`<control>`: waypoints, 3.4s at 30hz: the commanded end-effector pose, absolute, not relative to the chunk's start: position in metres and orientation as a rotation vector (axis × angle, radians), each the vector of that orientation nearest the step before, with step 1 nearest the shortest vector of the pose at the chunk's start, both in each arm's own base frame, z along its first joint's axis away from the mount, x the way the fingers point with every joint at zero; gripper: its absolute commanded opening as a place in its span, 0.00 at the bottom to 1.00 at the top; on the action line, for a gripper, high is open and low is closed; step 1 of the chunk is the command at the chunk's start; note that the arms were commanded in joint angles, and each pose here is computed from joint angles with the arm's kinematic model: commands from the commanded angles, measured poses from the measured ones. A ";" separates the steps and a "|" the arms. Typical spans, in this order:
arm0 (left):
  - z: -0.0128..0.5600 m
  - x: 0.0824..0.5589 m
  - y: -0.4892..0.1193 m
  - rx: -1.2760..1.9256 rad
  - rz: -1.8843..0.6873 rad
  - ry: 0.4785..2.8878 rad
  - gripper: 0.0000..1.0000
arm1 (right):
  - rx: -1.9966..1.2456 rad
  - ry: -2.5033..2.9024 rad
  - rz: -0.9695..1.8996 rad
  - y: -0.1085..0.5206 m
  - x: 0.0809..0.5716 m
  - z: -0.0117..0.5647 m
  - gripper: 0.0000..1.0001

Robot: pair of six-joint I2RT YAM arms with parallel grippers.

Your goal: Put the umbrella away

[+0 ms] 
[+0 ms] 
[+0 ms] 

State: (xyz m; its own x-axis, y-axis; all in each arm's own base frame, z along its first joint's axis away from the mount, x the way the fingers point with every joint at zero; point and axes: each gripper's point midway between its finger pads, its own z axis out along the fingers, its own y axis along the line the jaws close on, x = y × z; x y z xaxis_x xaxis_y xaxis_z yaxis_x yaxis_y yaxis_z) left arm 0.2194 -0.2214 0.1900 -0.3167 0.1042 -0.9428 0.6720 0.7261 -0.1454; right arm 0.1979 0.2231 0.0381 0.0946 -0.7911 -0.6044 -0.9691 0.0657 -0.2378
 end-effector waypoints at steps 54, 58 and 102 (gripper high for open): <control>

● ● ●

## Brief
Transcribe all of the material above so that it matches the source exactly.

## Task answer
`<control>`: waypoints, 3.4s at 30hz: the commanded end-effector pose, absolute, not relative to the chunk's start: position in metres and orientation as a rotation vector (axis × angle, radians), each the vector of that orientation nearest the step before, with step 1 nearest the shortest vector of the pose at the chunk's start, both in each arm's own base frame, z along its first joint's axis away from the mount, x the way the fingers point with every joint at zero; gripper: its absolute commanded opening as a place in its span, 0.00 at the bottom to 1.00 at the top; on the action line, for a gripper, high is open and low is closed; step 1 of the chunk is the command at the chunk's start; note that the arms were commanded in joint angles, and each pose here is computed from joint angles with the arm's kinematic model: commands from the commanded angles, measured poses from the measured ones. A ";" separates the steps and a "|" the arms. Typical spans, in this order:
arm0 (left):
  - z: -0.0128..0.5600 m
  - x: 0.0824..0.5589 m
  - y: -0.4892..0.1193 m
  - rx: -1.2760..1.9256 rad
  - rz: -1.8843..0.6873 rad
  - ry: 0.4785..2.8878 rad
  - gripper: 0.0000..1.0000
arm1 (right):
  - rx: -1.9966..1.2456 rad
  - ry: -2.5033..2.9024 rad
  - rz: -0.9695..1.8996 rad
  - y: -0.1085..0.5206 m
  - x: 0.0809..0.5716 m
  - z: -0.0117..0.5647 m
  - gripper: 0.0000..1.0001

Robot: pair of six-joint I2RT YAM arms with parallel grippers.

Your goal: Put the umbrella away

[+0 ms] 
[+0 ms] 
[+0 ms] 

State: (xyz m; its own x-axis, y-axis; all in each arm's own base frame, z along its first joint's axis away from the mount, x the way the fingers point with every joint at zero; point and axes: each gripper's point midway between its finger pads, its own z axis out along the fingers, its own y axis along the line the jaws close on, x = y × z; x y z xaxis_x xaxis_y xaxis_z yaxis_x yaxis_y yaxis_z) left arm 0.2194 -0.2214 0.1900 -0.3167 0.1042 -0.9428 0.6720 0.7261 -0.1454; right arm 0.1979 0.2231 0.0381 0.0946 -0.7911 -0.6044 -0.9691 0.0657 -0.2378
 end-effector waypoints at steps 54, 58 and 102 (gripper high for open): <control>

No more output is expected for this exercise.